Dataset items
»»

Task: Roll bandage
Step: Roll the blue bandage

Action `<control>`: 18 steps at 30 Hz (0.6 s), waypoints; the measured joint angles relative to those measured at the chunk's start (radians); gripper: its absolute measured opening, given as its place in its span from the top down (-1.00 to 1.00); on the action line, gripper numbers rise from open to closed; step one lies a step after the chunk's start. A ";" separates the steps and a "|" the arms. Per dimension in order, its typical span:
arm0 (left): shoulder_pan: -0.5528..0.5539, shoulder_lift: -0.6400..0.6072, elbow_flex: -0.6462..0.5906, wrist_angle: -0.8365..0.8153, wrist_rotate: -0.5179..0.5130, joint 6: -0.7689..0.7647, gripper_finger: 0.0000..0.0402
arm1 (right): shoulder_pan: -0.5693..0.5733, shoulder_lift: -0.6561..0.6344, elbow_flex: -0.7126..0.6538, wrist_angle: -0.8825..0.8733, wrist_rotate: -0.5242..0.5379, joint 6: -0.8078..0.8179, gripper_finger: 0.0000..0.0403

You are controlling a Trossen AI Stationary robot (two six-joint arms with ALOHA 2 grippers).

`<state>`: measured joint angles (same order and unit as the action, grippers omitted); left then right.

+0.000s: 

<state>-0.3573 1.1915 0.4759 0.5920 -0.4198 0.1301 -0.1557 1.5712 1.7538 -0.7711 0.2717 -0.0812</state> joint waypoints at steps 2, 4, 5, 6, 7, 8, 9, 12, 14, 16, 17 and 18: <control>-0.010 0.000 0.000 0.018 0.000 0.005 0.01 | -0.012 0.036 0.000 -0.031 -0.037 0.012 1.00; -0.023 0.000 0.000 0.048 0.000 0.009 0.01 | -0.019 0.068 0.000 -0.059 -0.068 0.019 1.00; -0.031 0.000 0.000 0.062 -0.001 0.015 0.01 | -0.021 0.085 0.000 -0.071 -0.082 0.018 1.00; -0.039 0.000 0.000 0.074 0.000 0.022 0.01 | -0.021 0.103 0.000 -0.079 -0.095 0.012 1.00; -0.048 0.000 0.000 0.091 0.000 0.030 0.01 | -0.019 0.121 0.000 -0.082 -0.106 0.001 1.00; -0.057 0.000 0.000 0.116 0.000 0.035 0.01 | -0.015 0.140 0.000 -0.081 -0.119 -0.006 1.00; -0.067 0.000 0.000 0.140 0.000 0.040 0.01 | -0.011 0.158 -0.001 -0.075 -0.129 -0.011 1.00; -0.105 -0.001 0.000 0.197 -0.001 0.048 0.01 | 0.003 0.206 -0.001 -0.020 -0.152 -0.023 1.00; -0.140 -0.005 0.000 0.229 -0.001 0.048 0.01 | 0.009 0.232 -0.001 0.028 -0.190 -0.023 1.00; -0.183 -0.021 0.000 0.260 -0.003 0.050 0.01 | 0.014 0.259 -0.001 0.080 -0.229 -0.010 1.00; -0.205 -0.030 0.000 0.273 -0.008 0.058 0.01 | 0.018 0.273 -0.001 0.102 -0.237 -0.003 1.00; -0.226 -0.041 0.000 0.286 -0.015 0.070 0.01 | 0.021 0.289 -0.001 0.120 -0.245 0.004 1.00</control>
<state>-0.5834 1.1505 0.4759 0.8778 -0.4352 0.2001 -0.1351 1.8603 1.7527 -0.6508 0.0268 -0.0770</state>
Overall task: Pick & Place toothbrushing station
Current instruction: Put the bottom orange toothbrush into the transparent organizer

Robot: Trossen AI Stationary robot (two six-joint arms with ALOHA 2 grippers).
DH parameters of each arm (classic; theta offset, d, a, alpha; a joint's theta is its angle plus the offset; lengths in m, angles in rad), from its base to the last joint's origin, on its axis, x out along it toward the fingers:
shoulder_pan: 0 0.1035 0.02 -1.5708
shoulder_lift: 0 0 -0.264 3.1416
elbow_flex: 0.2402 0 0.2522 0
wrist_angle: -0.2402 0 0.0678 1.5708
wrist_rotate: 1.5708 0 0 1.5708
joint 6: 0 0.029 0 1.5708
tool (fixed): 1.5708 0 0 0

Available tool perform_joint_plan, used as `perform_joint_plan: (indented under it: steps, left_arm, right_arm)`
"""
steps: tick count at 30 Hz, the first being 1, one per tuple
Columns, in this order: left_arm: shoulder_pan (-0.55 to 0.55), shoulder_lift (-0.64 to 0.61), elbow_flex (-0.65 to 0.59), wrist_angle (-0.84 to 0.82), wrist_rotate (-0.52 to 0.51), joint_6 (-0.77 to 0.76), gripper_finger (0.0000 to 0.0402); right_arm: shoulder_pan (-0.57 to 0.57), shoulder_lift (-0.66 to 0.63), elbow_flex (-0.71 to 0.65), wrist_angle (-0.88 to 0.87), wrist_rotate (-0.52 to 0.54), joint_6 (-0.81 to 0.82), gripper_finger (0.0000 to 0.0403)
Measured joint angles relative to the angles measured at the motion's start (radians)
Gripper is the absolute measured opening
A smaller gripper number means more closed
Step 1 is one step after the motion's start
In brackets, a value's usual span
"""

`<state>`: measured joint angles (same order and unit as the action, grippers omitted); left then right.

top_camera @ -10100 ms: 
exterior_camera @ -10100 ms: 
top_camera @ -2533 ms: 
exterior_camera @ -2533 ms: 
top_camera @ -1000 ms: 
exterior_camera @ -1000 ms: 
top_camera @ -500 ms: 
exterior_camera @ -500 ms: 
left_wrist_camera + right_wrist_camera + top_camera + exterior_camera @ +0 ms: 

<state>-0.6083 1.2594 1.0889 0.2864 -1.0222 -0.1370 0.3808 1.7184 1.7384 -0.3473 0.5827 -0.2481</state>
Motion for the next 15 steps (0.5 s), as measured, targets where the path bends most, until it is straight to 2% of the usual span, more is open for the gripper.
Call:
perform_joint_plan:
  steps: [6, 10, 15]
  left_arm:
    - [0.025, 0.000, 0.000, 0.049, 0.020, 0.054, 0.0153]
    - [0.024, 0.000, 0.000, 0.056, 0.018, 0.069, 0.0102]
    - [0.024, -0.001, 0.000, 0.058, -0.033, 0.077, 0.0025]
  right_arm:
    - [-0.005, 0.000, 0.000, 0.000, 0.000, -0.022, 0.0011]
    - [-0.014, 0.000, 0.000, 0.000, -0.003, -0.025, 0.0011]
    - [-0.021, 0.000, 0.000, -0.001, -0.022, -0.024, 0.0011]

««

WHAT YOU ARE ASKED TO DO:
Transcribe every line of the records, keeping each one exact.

EXERCISE OUTPUT:
Task: Roll bandage
Step: Roll the blue bandage

Action `<control>`: 18 steps at 30 Hz (0.6 s), waypoints; the measured joint angles relative to those measured at the chunk's start (radians); gripper: its absolute measured opening, given as its place in its span from the top down (-1.00 to 1.00); on the action line, gripper numbers rise from open to closed; step one lies a step after the chunk's start. A ";" separates the steps and a "|" the arms. Per dimension in order, its typical span:
arm0 (left): shoulder_pan: -0.5528..0.5539, shoulder_lift: -0.6400..0.6072, elbow_flex: -0.6462..0.5906, wrist_angle: -0.8365..0.8153, wrist_rotate: -0.5179..0.5130, joint 6: -0.7689..0.7647, gripper_finger: 0.0000..0.0402
arm1 (right): shoulder_pan: -0.5693..0.5733, shoulder_lift: -0.6561..0.6344, elbow_flex: -0.7126..0.6538, wrist_angle: -0.8825..0.8733, wrist_rotate: -0.5242..0.5379, joint 6: -0.8078..0.8179, gripper_finger: 0.0000..0.0403

You are controlling a Trossen AI Stationary robot (two six-joint arms with ALOHA 2 grippers).

`<state>`: measured joint angles (same order and unit as the action, grippers omitted); left then right.

+0.000s: 

<state>-0.3573 1.1915 0.4759 0.5920 -0.4198 0.1301 -0.1557 1.5712 1.7538 -0.7711 0.2717 -0.0812</state> joint waypoints at steps 2, 4, 5, 6, 7, 8, 9, 12, 14, 16, 17 and 18: <control>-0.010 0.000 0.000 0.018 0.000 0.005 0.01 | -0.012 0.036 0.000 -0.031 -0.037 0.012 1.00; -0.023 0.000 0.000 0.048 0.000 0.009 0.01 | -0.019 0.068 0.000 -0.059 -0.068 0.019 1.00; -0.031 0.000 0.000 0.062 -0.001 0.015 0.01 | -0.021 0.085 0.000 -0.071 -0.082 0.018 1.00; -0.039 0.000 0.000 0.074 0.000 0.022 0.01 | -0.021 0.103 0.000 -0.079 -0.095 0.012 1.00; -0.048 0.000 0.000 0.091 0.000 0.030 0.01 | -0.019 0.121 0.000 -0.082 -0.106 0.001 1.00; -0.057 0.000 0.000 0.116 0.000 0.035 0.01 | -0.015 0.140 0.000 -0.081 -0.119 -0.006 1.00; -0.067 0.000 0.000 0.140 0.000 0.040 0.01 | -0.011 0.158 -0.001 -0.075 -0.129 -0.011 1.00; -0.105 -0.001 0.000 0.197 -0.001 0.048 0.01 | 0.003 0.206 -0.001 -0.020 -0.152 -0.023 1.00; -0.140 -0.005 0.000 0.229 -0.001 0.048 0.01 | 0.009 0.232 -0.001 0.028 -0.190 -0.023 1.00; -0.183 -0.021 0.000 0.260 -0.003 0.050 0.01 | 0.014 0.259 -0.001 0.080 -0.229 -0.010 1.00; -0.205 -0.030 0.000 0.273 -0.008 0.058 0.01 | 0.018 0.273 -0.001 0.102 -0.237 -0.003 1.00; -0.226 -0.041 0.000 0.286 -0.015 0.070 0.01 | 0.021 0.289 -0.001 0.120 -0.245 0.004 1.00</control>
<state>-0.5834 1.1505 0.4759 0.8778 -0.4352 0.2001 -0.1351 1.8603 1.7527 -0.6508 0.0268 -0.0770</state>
Overall task: Pick & Place toothbrushing station
Current instruction: Put the bottom orange toothbrush into the transparent organizer

Robot: Trossen AI Stationary robot (two six-joint arms with ALOHA 2 grippers).
DH parameters of each arm (classic; theta offset, d, a, alpha; a joint's theta is its angle plus the offset; lengths in m, angles in rad), from its base to the last joint's origin, on its axis, x out along it toward the fingers:
shoulder_pan: 0 0.1035 0.02 -1.5708
shoulder_lift: 0 0 -0.264 3.1416
elbow_flex: 0.2402 0 0.2522 0
wrist_angle: -0.2402 0 0.0678 1.5708
wrist_rotate: 1.5708 0 0 1.5708
joint 6: 0 0.029 0 1.5708
tool (fixed): 1.5708 0 0 0

Available tool perform_joint_plan, used as `perform_joint_plan: (indented under it: steps, left_arm, right_arm)`
"""
steps: tick count at 30 Hz, the first being 1, one per tuple
Columns, in this order: left_arm: shoulder_pan (-0.55 to 0.55), shoulder_lift (-0.64 to 0.61), elbow_flex (-0.65 to 0.59), wrist_angle (-0.84 to 0.82), wrist_rotate (-0.52 to 0.51), joint_6 (-0.77 to 0.76), gripper_finger (0.0000 to 0.0402); right_arm: shoulder_pan (-0.57 to 0.57), shoulder_lift (-0.66 to 0.63), elbow_flex (-0.71 to 0.65), wrist_angle (-0.88 to 0.87), wrist_rotate (-0.52 to 0.54), joint_6 (-0.81 to 0.82), gripper_finger (0.0000 to 0.0403)
Measured joint angles relative to the angles measured at the motion's start (radians)
Gripper is the absolute measured opening
A smaller gripper number means more closed
Step 1 is one step after the motion's start
In brackets, a value's usual span
"""

`<state>`: measured joint angles (same order and unit as the action, grippers omitted); left then right.

top_camera @ -10100 ms: 
exterior_camera @ -10100 ms: 
top_camera @ -2533 ms: 
exterior_camera @ -2533 ms: 
top_camera @ -1000 ms: 
exterior_camera @ -1000 ms: 
top_camera @ -500 ms: 
exterior_camera @ -500 ms: 
left_wrist_camera + right_wrist_camera + top_camera + exterior_camera @ +0 ms: 

<state>-0.6083 1.2594 1.0889 0.2864 -1.0222 -0.1370 0.3808 1.7184 1.7384 -0.3473 0.5827 -0.2481</state>
Motion for the next 15 steps (0.5 s), as measured, targets where the path bends most, until it is straight to 2% of the usual span, more is open for the gripper.
Call:
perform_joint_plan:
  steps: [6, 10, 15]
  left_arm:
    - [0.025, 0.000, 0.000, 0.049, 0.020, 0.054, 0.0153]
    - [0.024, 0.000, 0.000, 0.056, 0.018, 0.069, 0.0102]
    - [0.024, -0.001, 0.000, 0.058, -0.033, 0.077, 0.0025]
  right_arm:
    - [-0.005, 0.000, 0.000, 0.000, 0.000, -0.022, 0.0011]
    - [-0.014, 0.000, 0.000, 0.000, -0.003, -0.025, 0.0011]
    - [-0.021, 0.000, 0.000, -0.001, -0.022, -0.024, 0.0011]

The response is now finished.